Within the feminist community, when calling out the gas-lighting behaviour that associates the word crazy with women, little to no thought is given to the inherent trouble with using crazy as a pejorative. What about women with bipolar disorder, depression, anxiety, ptsd? Is it ok to call them crazy since in some ways they are? Is it ok in that case to disregard what they have to say as unimportant, lacking in reason or merit?

When these concerns are brought up the thoughts are often dismissed as unimportant or at best thought exercises. When prominent atheist activists like Miri of Brute Reason have brought up the negative impact on atheists with mental disabilities to compare religion to one, the matter sparked some debate but no pressure existed to enforce a change of behaviour.
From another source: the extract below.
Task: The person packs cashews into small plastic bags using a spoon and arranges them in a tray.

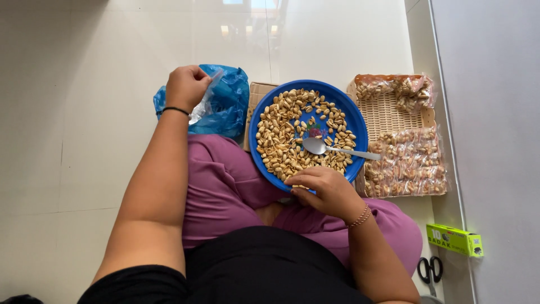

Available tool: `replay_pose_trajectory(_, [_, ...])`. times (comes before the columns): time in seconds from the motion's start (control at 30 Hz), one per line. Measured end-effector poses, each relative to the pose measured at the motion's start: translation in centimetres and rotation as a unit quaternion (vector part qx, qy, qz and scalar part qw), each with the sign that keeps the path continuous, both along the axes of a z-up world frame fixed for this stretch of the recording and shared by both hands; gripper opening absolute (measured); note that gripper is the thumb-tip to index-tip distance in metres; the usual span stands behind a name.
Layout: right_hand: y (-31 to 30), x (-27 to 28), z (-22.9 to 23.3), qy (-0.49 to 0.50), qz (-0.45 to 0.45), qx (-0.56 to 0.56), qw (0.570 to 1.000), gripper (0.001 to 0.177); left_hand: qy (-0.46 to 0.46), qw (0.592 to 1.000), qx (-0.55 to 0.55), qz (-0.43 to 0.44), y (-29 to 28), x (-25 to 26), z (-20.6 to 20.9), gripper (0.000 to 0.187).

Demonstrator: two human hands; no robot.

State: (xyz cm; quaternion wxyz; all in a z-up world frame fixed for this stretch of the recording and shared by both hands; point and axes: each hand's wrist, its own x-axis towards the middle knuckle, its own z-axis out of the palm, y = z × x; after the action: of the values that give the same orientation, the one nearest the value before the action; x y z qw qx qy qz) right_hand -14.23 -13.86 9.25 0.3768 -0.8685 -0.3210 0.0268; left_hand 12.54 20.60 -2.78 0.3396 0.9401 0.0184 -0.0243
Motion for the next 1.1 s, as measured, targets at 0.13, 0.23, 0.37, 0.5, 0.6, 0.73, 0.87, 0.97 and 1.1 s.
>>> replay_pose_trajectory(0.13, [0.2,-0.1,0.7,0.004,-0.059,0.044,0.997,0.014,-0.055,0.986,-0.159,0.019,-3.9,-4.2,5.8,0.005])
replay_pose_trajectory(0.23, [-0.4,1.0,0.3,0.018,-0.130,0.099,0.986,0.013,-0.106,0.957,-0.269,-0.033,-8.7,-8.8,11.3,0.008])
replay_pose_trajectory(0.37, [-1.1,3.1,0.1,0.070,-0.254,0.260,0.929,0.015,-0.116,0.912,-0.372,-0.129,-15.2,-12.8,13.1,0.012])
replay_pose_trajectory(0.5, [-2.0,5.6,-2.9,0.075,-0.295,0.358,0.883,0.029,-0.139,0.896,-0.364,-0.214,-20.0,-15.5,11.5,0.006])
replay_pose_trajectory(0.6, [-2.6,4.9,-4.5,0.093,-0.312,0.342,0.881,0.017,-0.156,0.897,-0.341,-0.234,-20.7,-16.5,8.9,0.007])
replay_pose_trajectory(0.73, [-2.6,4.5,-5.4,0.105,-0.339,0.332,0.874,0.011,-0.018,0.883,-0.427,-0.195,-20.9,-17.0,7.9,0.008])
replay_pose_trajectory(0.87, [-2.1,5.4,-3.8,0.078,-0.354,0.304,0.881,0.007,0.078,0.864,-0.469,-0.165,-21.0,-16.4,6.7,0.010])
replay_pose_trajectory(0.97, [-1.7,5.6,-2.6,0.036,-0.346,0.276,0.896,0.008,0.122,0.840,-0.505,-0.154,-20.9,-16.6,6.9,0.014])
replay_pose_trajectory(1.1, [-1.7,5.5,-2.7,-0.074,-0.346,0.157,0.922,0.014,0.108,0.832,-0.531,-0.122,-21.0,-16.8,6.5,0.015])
The culprits had no fear of continuing their actions, even where they had previously done so to accommodate other social justice concerns.

In other cases where concerns over ableism or inaccessibility were brought up, they were met with hostility and immediate dismissal.

When members of the community are dismissed or forced out from their positions due to their illness, we do not see the same level of public outcry as if someone were let go for reporting harassment, or forced out due to their race, beliefs, or gender expression. The marginalization or discrimination against people with disabilities doesn’t cause scandals. It is as most a blip on the radar evoking the half-hearted response of “that sucks”.

Disability concerns are an after-thought at most, if that. When it comes to activism, disability doesn’t have the sex appeal of issues such as sexual orientation, gender, and race**.  When you are someone who struggles with disability and particularly with raising awareness of the issues as they exist within our communities, this dismissal creates a feeling of resentment. This is particularly the case when an inability to raise awareness on such issues means a continuation of the devastating impacts of living with these disabilities.

When a known member of the community struggled with potential homelessness as a result of their disability and inability to get the support they needed, the response was half-hearted at best despite the money being asked for being less than outrageous. Raising it took a long time, putting pressure on the person in question as homelessness loomed. This occurred around the same time that the response to an unknown preacher losing his job due to a publicity stunt involving atheism raised in the tens of thousands in a matter of days.

We as a community need to respond to the call to arms to support our own members. Members whose everyday struggles are a lived manifestation of the need for atheist and feminist activism; our members whose struggles are intimately intertwined with the professed concerns of this social movement. It is time to examine our own ableism. It is time to let wounded voices have a chance to speak. It is time to show the morality we claim of ourselves. A response to arms means more than just bringing awareness to a necessary social issue; it can quite literally save lives. I call on all those who call themselves humanists, intersecitionalists, to shut up and listen.

 

*I include the word “retard” here as a strengthening example, with full knowledge that it is becoming less socially considered to be benign.
**It is worth mentioning that when it comes to social justice, race concerns are dismissed more frequently than many of the others and is lacking in representation among our community concerns.
*** My use of the term stupid in this case is to illustrate how the term is used as a pejorative against people who have different types of intelligence. It was included with an assumption that I would continue on to explain how the term affects people with cognitive disabilities, but in the end chose not to include those paragraphs.